* **Exercise instructions**
From the data underneath, reproduce exactly the stretch that begins at the line with "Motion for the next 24" and ends after the line with "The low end".

Records contained in a dataset:
──────────

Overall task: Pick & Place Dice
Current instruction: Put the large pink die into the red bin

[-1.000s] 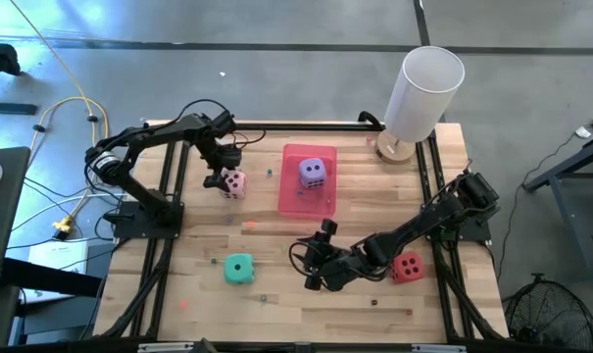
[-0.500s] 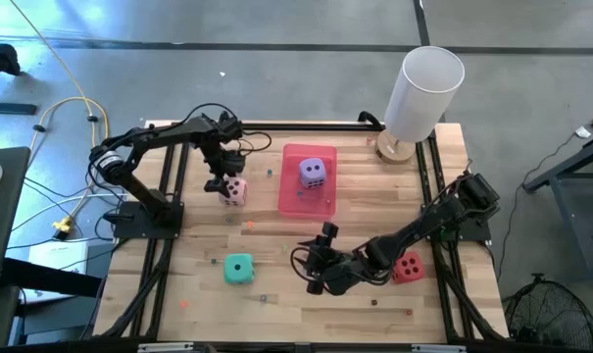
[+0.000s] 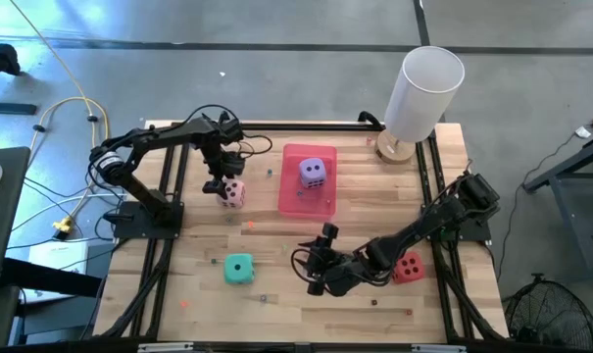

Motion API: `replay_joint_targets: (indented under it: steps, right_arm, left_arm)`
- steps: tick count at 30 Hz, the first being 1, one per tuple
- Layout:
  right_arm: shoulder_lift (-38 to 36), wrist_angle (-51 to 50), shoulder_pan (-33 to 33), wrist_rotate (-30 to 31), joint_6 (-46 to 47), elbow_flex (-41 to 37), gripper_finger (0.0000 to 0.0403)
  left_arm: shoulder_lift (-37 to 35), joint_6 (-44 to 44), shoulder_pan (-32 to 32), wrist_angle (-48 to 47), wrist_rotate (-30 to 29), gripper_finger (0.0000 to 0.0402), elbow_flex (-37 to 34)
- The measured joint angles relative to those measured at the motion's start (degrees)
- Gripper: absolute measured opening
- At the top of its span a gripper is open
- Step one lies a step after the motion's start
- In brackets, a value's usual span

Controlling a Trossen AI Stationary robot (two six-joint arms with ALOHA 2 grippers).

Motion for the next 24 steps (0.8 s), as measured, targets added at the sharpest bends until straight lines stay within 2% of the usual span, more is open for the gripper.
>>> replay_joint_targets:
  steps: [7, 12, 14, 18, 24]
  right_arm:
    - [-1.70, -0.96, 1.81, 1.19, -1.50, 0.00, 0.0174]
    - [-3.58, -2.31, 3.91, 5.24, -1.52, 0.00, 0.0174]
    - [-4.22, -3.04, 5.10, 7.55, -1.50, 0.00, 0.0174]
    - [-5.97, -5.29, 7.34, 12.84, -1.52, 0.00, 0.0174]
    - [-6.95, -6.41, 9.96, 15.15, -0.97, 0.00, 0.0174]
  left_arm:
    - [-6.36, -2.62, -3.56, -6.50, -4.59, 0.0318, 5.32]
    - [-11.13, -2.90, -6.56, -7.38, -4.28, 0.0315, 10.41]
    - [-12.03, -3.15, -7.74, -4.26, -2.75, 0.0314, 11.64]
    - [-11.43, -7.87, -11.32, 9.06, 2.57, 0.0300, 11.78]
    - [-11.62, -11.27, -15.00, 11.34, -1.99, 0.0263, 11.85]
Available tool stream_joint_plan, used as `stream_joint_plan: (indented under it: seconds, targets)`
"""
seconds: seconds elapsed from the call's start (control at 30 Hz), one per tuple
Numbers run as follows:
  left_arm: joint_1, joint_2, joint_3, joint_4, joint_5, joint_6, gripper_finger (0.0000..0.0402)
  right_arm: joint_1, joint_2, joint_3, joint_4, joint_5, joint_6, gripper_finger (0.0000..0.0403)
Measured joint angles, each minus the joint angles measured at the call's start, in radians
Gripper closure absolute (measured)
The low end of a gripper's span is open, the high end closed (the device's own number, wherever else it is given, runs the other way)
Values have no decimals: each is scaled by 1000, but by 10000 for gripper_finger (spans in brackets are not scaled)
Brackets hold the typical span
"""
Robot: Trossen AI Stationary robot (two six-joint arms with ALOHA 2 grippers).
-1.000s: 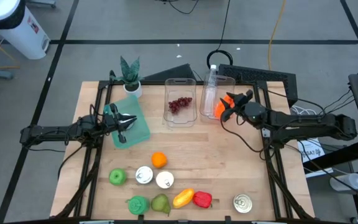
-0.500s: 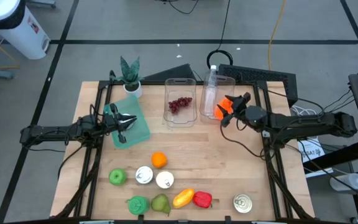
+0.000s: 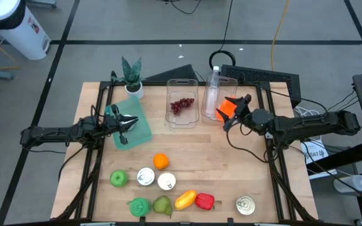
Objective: Pick & Place Food Item
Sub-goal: Put the orange into the left transparent bin
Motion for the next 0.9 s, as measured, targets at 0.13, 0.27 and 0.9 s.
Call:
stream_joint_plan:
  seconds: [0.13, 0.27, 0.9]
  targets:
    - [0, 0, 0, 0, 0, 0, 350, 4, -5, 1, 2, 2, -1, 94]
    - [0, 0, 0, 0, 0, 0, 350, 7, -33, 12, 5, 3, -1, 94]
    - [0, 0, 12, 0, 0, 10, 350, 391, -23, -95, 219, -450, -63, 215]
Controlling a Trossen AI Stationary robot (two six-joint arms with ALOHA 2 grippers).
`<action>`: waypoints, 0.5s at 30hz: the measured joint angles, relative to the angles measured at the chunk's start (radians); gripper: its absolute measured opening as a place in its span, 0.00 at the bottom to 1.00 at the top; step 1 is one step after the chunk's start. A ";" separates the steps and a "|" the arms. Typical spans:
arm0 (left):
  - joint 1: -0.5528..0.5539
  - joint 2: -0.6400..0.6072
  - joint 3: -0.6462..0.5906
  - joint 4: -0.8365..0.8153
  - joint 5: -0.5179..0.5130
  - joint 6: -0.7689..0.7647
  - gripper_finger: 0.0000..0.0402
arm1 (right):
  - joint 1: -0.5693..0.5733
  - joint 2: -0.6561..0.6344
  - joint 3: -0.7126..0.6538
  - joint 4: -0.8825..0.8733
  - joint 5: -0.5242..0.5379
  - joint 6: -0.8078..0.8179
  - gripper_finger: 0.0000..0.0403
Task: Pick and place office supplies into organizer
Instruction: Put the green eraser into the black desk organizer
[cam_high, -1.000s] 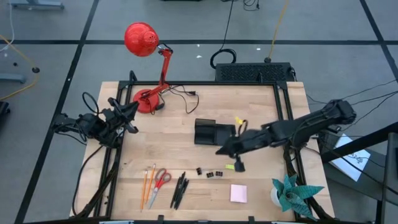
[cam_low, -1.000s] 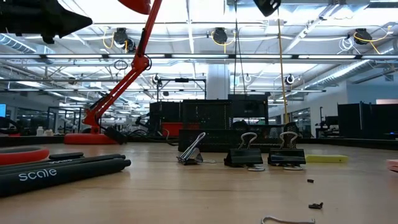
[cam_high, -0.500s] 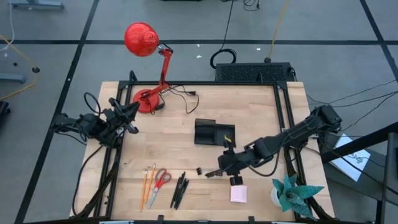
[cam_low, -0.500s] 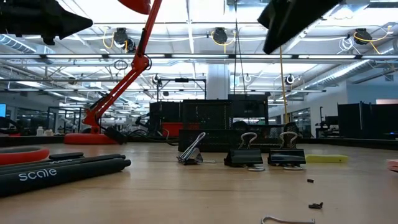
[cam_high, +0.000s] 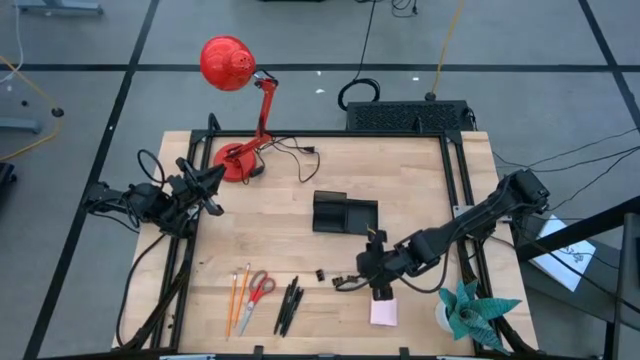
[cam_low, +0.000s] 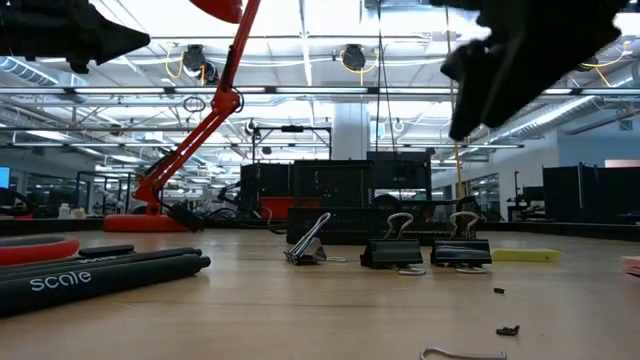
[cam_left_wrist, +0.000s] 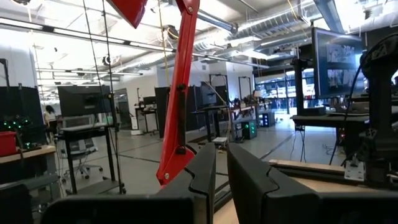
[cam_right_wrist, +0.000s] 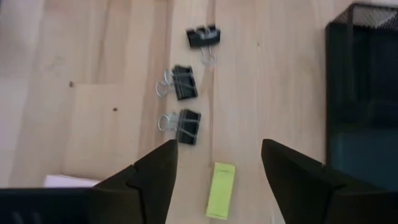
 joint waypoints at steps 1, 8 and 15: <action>0.000 0.000 0.000 0.001 0.000 0.000 0.12 | 0.000 0.000 -0.017 0.014 -0.001 0.000 0.55; 0.000 0.000 0.000 0.000 0.000 0.001 0.12 | 0.000 0.000 -0.128 0.153 -0.005 0.041 0.53; 0.000 0.000 0.000 0.000 0.000 0.003 0.12 | 0.000 -0.001 -0.218 0.244 -0.003 0.107 0.54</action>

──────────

* **Final answer**
Motion for the next 24 steps (0.8 s), as measured, targets added at the sharpest bends until straight lines stay within 2% of the usual span, more is open for the gripper.
>>> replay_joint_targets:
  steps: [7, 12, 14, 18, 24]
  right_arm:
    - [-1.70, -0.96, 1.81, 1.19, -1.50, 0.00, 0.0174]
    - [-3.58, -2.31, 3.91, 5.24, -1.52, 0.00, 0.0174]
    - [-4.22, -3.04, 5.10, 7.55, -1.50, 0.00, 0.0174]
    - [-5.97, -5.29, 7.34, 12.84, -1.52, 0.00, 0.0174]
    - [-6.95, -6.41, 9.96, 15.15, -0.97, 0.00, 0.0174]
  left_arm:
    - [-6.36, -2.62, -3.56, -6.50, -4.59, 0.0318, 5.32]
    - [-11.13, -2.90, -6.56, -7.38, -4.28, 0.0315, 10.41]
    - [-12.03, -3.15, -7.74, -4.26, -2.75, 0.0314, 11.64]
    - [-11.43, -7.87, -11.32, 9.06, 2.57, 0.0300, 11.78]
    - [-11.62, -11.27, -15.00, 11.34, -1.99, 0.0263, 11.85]
Available tool stream_joint_plan, used as `stream_joint_plan: (indented under it: seconds, targets)`
"""
seconds: seconds elapsed from the call's start (control at 30 Hz), one per tuple
Numbers run as follows:
  left_arm: joint_1, joint_2, joint_3, joint_4, joint_5, joint_6, gripper_finger (0.0000..0.0402)
  right_arm: joint_1, joint_2, joint_3, joint_4, joint_5, joint_6, gripper_finger (0.0000..0.0403)
Measured joint angles, each minus the joint angles measured at the call's start, in radians
Gripper closure absolute (measured)
The low end of a gripper's span is open, the high end closed (the device's own number, wherever else it is given, runs the other way)

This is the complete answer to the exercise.